TASK TO COMPLETE:
I need the lines below from the one with "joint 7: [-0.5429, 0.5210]" down to the one with "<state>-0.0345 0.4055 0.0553" reproduced exactly, both ends included, and nothing else.

..............................

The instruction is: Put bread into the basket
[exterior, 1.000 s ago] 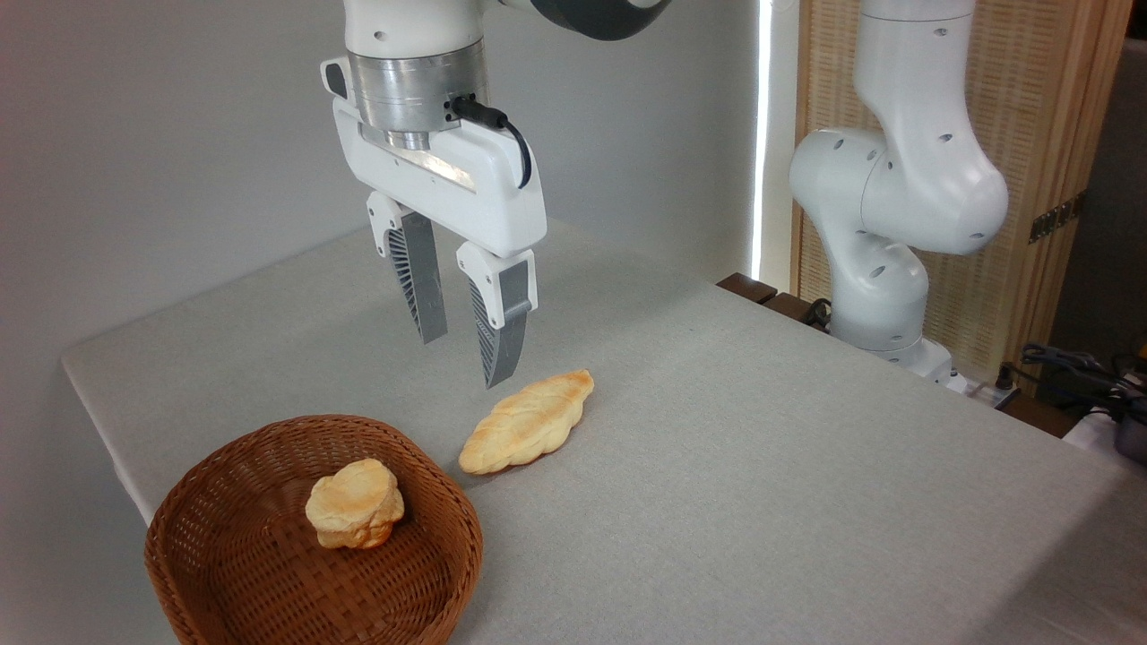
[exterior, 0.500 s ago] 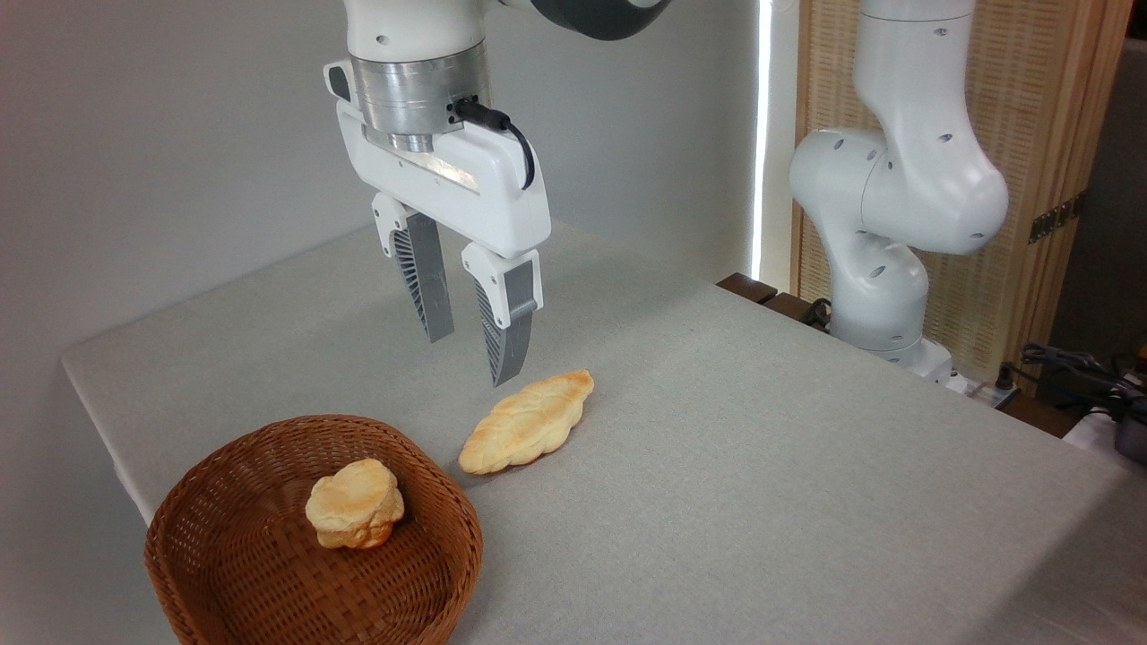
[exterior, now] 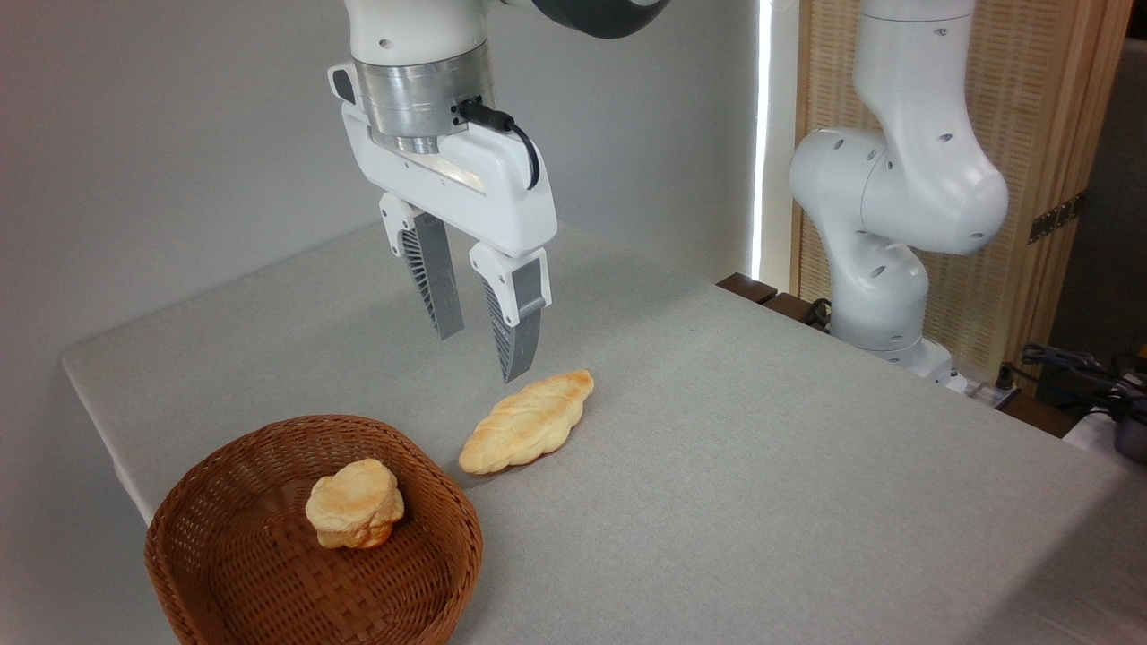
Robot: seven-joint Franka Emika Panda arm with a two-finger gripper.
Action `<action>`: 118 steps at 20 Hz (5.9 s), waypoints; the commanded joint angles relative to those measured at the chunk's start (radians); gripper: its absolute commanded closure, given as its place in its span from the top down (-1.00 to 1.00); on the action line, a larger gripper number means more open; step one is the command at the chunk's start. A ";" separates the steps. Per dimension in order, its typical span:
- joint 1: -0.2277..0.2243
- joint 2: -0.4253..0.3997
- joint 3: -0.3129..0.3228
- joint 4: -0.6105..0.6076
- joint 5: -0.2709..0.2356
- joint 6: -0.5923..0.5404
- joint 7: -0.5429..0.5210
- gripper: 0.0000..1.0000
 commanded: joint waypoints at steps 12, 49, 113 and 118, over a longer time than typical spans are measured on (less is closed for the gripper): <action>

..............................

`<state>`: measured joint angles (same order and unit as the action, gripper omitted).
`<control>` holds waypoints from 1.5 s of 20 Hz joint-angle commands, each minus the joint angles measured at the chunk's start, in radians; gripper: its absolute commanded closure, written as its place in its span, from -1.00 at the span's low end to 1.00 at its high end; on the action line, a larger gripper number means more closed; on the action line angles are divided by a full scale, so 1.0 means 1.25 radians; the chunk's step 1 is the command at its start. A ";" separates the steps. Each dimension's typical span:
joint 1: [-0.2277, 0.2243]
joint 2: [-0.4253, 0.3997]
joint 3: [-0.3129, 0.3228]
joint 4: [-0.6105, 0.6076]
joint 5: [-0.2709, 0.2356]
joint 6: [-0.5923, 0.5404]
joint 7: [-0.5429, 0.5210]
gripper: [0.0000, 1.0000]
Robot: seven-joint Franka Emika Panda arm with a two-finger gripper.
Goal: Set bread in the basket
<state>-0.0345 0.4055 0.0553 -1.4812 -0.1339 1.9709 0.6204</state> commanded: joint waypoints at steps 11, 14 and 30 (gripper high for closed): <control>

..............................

WRITTEN RESPONSE:
joint 7: [-0.5429, 0.5210]
gripper: [0.0000, 1.0000]
Robot: seven-joint Franka Emika Panda arm with a two-finger gripper.
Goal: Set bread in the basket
<state>-0.0345 0.4055 0.0553 -1.4812 -0.1339 1.9709 0.6204</state> commanded: joint waypoints at steps 11, 14 and 30 (gripper high for closed): <control>

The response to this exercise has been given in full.